Não obstante inúteis, face à ausência de água, os barcos estão ali, desafiando a improbabilidade com sua presença, desafiando a lógica com seu aspecto de recência e desafiando a imaginação com sua imponência na ressequida paisagem. A expectativa provocada é a de que, a qualquer momento, o comandante, em seu traje de serviço e acompanhado pelo imediato aparecerá no tombadilho, irá se postar na proa e, ajeitando uma luneta ao olho, passará a examinar o rio à frente do barco enquanto o imediato, em posição de descanso e com as mãos às costas, aguarda as ordens a serem ditadas por esse estudo.
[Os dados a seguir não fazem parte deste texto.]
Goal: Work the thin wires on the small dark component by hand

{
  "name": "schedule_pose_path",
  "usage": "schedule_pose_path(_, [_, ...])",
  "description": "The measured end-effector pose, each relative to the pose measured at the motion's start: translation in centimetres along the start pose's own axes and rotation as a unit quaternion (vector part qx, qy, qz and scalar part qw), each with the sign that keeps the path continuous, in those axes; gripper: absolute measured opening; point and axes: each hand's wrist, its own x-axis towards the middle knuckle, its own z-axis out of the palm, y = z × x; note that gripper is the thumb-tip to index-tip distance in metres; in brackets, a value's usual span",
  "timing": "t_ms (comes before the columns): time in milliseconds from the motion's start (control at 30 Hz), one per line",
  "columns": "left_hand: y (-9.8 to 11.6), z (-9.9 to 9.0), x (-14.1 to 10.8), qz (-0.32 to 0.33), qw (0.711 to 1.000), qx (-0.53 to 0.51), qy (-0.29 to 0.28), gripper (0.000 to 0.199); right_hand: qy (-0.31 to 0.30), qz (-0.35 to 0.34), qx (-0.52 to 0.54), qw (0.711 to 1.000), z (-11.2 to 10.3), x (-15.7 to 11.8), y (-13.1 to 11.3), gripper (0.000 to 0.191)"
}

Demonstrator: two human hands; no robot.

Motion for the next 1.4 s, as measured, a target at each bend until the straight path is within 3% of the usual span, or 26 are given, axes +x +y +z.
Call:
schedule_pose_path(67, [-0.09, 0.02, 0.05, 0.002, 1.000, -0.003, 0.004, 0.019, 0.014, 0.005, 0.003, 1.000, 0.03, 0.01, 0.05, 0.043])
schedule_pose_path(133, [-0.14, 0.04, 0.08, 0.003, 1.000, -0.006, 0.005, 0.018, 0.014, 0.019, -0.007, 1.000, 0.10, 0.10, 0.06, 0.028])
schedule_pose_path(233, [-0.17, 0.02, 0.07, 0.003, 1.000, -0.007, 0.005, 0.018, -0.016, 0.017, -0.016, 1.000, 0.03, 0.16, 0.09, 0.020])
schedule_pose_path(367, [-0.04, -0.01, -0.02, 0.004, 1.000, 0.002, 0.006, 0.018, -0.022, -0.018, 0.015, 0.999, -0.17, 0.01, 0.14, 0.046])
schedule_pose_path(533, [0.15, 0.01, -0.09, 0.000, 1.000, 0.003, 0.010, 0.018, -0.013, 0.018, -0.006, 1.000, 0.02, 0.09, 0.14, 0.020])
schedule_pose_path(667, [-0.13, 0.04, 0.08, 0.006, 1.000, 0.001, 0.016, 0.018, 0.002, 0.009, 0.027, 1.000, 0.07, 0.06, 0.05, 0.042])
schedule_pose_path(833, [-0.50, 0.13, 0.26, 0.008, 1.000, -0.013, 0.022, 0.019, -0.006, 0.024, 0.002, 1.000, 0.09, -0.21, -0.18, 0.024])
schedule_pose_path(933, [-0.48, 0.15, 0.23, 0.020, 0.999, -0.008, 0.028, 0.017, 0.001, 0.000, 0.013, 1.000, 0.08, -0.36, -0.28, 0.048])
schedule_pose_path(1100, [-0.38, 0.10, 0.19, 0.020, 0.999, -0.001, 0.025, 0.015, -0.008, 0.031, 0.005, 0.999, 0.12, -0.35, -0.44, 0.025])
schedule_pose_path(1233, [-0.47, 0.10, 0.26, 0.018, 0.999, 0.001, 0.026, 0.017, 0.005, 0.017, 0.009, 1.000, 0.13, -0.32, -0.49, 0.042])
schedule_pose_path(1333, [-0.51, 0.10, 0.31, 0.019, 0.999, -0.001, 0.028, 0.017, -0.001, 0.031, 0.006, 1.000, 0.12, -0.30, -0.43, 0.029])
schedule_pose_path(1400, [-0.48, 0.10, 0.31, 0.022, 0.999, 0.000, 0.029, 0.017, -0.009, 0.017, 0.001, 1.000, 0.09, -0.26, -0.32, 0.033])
De onde terá vindo o Strega? Porque foi abandonado? Para onde terão ido tripulação e possíveis passageiros?
Aos poucos o devaneio é esgarçado. Um ruído de motores cresce no silêncio da manhã. No descampado, erguendo nuvens de pó, uma frota de veículos se aproxima e, em pouco, estaciona no largo aclive. O barulho dos motores é gradualmente substituído por vozes ditando ordens. De um ônibus saem 30, talvez 40 homens que, de maneira coordenada, vão aos caminhões, munem-se de escadas, ferramentas, cordas e outros apetrechos e, ao tempo em que uns, com as botas afundando na areia, se dirigem para o escaler, outros chegam onde está o Strega, apoiam escadas em seus costados, sobem para o tombadilho e, com a precisão sistemática de quem já sabe o que fazer, começam a desmontar o imponente barco. Rapidamente as placas de compensado, que formam os costados, vão sendo retiradas revelando uma estrutura de sarrafos que sustenta também um tabuado, o “convés”, por onde os homens transitam durante a desmontagem.
Muitas horas depois, à luz de um sol quase posto, o que se vê é o ônibus e os caminhões, estes agora carregados com tábuas, vigas, e outros materiais, deixando o aclive em direção ao descampado. No lusco fusco do entardecer foi possível ler, na carroceria de um dos caminhões, em letras amarelas bem desenhadas, mas em parte apagadas, as palavras: Cia. Cinem… … …asil.
Os veículos se distanciam no descampado levando, para longe do rio, seus rumores e, agora desmontados, os barcos não barcos.
Em lugar do devaneio só a realidade, em lugar do Strega e de seu escaler, apenas um areal revolvido.
E, sobre a desolada paisagem, voltam a imperar o silêncio e a quietude.
…………………….
Mil novecentos e cinquenta e cinco, novembro, iam para o ar as primeiras imagens oficiais do TV Itacolomi. Eu era auxiliar de maquinária. Ajudava a construir, montar e desmontar cenários.
Dois anos depois, em 57, o Dr. Otavio Augusto Vampré, diretor artístico importado do RS, resolveu montar uma adaptação da peça “Anne Christie”, de Eugene O’Neall, para o Grande Teatro Invictus, marca que, na época, patrocinava o Grande Teatro para difundir sua linha de televisores.
A peça transcorre a bordo de um navio carvoeiro. Nós, da montagem, construímos, ao longo de uma lateral do estúdio, com 18 metros de comprimento, todo o costado de bombordo do navio.
Anne Christie, ou Anna, como no original, foi interpretada pela atriz Clausi Soares. A construção das peças do navio exigiu uma semana de trabalho e a montagem foi feita em um dia. A desmontagem, após o término da peça, durou o resto da noite, O primeiro esboço desenhado pelo Gerson Caetano foi feito em uma folha de papel pardo, o que me deu a impressão de um barco sobre a areia.